Crossing Pain and Intimate Memories
Firstdraft, Sydney, Australia
visual art & others
Wild Wild Kept
Jing Lü Gallery, Taipei, Taiwan
"Wild Wild Kept" is about the relationships, thoughts, beings, and emotions that are kept in captivity but cannot be domesticated; disciplined yet escape in the gaps.
In human history, human beings domesticated animals as livestock; domesticated plants into crops, and shaped the appearance of the external environment through desires, dreams, and emotions, and defined the relationship between themselves and the outside world, then in order to feel settled and recognized. But at the same time, humans are also enclosing themselves unconsciously in this pasture called "modern society," domesticated by life; domesticated by each other. In "Wild Wild Kept," the landscapes depicted by the artist are not real "nature," but captive yet wildly growing plants in the human living environment. These plants are in the field occupied by human beings, indicating an untamed, dynamic energy.
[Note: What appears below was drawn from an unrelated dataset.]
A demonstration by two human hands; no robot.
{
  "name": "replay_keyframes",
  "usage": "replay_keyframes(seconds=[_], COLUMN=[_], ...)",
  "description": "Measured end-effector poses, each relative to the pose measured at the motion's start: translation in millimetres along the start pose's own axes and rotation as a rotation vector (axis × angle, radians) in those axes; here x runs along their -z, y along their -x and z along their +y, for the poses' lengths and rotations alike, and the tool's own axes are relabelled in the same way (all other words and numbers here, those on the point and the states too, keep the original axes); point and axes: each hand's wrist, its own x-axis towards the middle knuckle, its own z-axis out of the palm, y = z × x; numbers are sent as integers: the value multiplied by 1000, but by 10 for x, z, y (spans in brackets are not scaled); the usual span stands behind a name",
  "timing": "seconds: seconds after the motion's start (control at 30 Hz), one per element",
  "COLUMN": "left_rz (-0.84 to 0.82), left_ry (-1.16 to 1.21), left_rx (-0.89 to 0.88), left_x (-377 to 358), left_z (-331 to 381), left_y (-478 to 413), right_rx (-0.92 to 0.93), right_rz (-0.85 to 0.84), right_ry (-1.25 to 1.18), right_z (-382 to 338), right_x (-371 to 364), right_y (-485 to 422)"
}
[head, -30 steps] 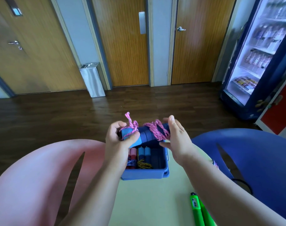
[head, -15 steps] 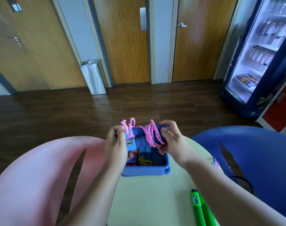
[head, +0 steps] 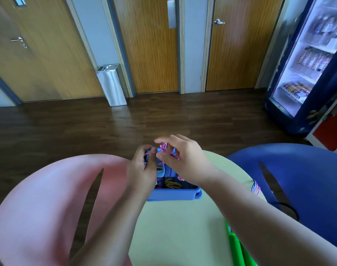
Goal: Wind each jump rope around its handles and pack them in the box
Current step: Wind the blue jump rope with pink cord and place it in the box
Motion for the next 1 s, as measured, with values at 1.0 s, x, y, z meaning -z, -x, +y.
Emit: replay_keyframes(seconds=[1.0], left_rz=[152], left_ry=[345], left_rx=[229], left_x=[-193], left_z=[372], left_y=[173], right_rx=[-323], right_rz=[214], right_ry=[-393], right_z=[452], right_x=[214], right_y=[597])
When talking about the relationship between humans and nature, Philippe Descola mentioned that due to the science of distinction, humans mistakenly think, or even believe, that humans and non-humans live in different worlds. From then on they use a subject-object relationship to imagine the link between man and nature, and pretend to be a domesticator. But the reality is that no one is outside the chain of life. While we tame the world, we tame ourselves and constrain the many possibilities as a living on earth.
This series of works range from sculpture, installation to painting, blending 2 dimensional and 3 dimensional works, recording the dynamic energy witnessed by the artist in the outside world. Through composite media, and through these works, the artist responds to how these subtle tremors are found in this seemingly solid and still daily life. There are no people in these landscapes, yet the footprints of people are everywhere.
So remember it! Be a wild kept, don't be tamed so easily, and don't arbitrarily domesticate others.